> _ASSIGNED TASK_: From first line to last, retype the data exactly.
***
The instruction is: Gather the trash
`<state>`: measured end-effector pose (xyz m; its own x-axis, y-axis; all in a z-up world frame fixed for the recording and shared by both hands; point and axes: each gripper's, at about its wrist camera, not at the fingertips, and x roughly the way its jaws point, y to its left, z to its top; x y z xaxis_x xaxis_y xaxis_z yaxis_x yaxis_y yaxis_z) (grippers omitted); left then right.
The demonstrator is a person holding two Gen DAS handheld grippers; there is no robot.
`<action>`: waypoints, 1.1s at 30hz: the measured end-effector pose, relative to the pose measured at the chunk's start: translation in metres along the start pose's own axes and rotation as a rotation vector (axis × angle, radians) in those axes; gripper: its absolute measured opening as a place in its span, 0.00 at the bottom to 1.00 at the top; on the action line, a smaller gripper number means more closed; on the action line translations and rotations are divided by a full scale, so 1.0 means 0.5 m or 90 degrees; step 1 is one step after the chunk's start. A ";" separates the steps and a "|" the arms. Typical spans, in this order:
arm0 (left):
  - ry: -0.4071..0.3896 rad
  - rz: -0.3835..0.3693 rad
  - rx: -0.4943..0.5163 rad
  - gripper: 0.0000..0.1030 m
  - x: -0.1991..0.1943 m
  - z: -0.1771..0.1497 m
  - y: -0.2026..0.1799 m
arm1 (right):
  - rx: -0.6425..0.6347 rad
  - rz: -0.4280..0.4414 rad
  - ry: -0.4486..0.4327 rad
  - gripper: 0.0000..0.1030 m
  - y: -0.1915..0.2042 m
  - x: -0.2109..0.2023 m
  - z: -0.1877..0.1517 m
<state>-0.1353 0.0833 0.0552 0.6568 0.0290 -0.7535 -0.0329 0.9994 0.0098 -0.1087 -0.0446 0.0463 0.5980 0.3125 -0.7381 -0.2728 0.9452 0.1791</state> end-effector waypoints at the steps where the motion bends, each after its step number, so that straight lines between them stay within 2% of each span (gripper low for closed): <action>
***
> _THE COMPLETED TASK_:
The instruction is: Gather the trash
`<state>`: measured end-effector pose (xyz m; its own x-axis, y-axis; all in a z-up world frame fixed for the recording and shared by both hands; point and axes: each gripper's, at about its wrist camera, not at the fingertips, and x roughly the way its jaws point, y to its left, z to its top; x y z xaxis_x xaxis_y xaxis_z yaxis_x yaxis_y yaxis_z) (grippers omitted); left then right.
The demonstrator is a person holding two Gen DAS handheld grippers; there is no robot.
`<action>`: waypoints, 1.1s at 30hz: the measured end-effector pose, relative to the pose measured at the chunk's start: translation in metres along the start pose's own axes and rotation as a rotation vector (axis × angle, radians) in those axes; gripper: its absolute measured opening as a place in its span, 0.00 at the bottom to 1.00 at the top; on the action line, a smaller gripper number means more closed; on the action line translations and rotations are divided by a full scale, so 1.0 means 0.5 m or 90 degrees; step 1 is one step after the chunk's start. A ";" separates the steps and a "|" the arms. Typical spans, in this order:
arm0 (left):
  - ry: -0.4071..0.3896 rad
  - rz: -0.3835..0.3693 rad
  - rx: -0.4943..0.5163 rad
  - gripper: 0.0000..0.1030 m
  - x: -0.1991..0.1943 m
  - z: -0.1771..0.1497 m
  - y: -0.2026..0.1799 m
arm1 (right):
  - rx: -0.6425..0.6347 rad
  - rz: -0.4280..0.4414 rad
  - ry: -0.4486..0.4327 rad
  - gripper: 0.0000..0.1030 m
  - y: -0.1915..0.2042 m
  - x: -0.2109..0.2023 m
  - z: -0.1877..0.1517 m
<state>-0.1353 0.0833 0.0552 0.6568 0.0290 -0.7535 -0.0329 0.9994 0.0098 -0.1087 -0.0446 0.0463 0.5980 0.3125 -0.7381 -0.2728 0.9452 0.1791</state> end-effector waypoints at the steps where the motion bends, each after its step number, so that straight lines between them stay within 2% of each span (gripper low for closed): <action>

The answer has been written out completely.